Published in final edited form as: J Magn Reson Imaging. 2020 Jun 17;53(6):1666–1682. doi: 10.1002/jmri.27188

Figure 7.

Figure 7

The effects of the misalignment between image-intensity-based tissue segmentation and brain parcellation on the assignment of streamlines to network nodes: Upper panel: (a) With the application of anatomical constraints (e.g., Ref. 35), streamline endpoints (colored in purple) occur at the GM–WM interface or within the subcortical GM. (b) Due to factors such as discretization of structural labels, many of these endpoints (purple points) do not locate inside the, for example, FreeSurfer parcellation image (blue ribbon)48 and thus are not assigned to a label. (c) The T1 image shown in (a,b) is replaced by the GM partial volume maps derived from intensity-based tissue segmentation.80 (d) A zoom region of (c) illustrates the discrepancy (pointed by arrows) between tissue segmentation and brain parcellation, revealing that streamlines cannot be assigned purely based on the voxels where the endpoints reside.

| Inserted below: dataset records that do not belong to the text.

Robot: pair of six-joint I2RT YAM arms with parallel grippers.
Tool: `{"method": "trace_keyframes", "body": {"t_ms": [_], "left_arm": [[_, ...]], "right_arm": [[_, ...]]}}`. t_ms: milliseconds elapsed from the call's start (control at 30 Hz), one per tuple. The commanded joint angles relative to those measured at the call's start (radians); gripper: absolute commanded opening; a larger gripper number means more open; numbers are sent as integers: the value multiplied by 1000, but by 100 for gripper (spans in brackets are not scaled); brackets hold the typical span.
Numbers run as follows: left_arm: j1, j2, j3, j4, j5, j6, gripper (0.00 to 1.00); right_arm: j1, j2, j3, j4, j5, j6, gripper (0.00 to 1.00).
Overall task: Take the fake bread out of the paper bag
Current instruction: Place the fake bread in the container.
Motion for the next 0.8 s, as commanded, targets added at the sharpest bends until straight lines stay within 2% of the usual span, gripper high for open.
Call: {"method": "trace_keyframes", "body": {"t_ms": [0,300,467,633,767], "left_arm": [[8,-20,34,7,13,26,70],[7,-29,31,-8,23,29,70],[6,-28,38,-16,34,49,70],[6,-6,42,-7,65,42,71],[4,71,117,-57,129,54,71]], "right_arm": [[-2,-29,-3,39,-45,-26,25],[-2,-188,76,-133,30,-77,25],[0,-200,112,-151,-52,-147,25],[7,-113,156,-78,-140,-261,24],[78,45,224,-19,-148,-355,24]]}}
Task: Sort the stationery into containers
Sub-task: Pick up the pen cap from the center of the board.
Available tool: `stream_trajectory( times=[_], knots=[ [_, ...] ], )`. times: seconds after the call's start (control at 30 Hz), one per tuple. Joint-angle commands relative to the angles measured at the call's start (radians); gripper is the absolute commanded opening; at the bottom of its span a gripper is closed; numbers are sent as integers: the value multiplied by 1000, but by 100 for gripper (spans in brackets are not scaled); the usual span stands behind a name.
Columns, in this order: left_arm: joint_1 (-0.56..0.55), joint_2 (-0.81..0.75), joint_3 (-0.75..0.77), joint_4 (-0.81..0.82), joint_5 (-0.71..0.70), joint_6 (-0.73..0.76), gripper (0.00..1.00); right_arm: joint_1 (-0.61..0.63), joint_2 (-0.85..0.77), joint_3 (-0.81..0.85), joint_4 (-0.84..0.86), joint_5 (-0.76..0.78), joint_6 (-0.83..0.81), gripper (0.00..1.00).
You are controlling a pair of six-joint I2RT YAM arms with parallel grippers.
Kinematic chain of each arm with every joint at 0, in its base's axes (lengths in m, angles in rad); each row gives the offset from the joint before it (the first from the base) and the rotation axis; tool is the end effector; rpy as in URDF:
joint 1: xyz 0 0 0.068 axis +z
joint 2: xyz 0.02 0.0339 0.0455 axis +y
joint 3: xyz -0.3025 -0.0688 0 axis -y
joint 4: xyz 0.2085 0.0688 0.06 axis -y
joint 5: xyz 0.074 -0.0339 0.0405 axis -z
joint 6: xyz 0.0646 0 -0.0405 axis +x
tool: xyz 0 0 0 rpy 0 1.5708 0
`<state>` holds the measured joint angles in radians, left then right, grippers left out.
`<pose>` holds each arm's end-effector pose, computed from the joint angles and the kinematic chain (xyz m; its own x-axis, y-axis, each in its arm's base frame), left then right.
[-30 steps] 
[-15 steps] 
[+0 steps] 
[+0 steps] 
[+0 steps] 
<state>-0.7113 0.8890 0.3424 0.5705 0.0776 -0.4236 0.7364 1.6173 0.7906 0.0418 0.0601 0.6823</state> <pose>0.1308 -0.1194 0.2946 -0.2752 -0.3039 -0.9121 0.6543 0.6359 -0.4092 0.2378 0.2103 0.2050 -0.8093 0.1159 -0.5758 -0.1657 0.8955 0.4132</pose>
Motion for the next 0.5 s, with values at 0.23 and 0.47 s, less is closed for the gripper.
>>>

Bottom panel: The discrepancies also present in subcortical GM, and in fact could be even crucial when parcellation images are prepared by transforming an atlas to an individual’s space (i.e., the left branch of Fig. 5). This is because the degree of misalignment between subcortical GM segmentations and brain parcellations could be increased by the registration error. As an example: (e) The AAL atlas is coregistered to individuals’ data via linear and nonlinear transformations. The background shows a T1-weighted image slice of the subject. (f) The background image is replaced by the GM partial volume map obtained from tissue segmentation. (g) The red arrows point to the considerable misalignment between two images at the thalami regions.